TASK PROMPT = Retrieve every line of the data holding the word "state".

+ + + + + + +

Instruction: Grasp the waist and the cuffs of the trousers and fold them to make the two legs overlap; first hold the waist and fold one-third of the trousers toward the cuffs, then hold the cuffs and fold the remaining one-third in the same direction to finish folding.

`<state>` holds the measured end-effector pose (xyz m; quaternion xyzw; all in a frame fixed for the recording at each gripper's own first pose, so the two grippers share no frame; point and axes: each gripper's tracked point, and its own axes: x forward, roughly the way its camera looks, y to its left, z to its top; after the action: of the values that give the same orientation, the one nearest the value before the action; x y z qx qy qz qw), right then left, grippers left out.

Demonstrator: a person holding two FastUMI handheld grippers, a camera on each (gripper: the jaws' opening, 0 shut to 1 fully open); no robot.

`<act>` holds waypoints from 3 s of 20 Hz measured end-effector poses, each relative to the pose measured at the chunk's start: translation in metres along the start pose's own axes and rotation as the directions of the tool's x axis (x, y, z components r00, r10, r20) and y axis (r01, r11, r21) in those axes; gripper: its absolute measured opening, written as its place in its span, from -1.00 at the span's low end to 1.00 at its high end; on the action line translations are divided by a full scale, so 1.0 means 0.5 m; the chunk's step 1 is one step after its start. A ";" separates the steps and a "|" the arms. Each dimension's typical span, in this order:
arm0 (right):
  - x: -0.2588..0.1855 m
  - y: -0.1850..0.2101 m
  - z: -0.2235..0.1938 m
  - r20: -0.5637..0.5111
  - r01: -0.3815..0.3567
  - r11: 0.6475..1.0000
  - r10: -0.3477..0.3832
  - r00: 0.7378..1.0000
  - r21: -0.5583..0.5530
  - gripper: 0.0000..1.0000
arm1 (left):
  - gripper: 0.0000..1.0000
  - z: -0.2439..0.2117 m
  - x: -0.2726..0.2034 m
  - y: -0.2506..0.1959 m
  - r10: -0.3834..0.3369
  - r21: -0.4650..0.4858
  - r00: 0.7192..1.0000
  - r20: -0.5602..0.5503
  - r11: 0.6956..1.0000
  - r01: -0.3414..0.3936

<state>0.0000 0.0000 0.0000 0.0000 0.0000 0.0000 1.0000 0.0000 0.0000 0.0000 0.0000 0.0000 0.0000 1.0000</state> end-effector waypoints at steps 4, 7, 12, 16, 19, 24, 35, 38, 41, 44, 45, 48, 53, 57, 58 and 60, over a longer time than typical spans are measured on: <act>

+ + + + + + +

SOLUTION BELOW =
`<state>` holds the measured end-effector pose (xyz m; quaternion xyzw; all in a frame fixed for the recording at each gripper's own first pose, so the two grippers share no frame; point and axes: each gripper's tracked point, and its own axes: x forward, roughly the way its camera looks, y to its left, z to its top; after the action: of the values that give the same orientation, the one nearest the value before the action; x y z qx qy qz qw), right then left, grippers left out.
<state>0.0000 0.0000 0.0000 0.0000 0.0000 0.0000 1.0000 0.0000 0.0000 0.0000 0.0000 0.0000 0.0000 1.0000</state> end-effector waypoints at steps 4, 7, 12, 16, 19, 24, 35, 38, 41, 44, 45, 48, 53, 57, 58 and 60, over a longer time than typical spans are measured on: <act>

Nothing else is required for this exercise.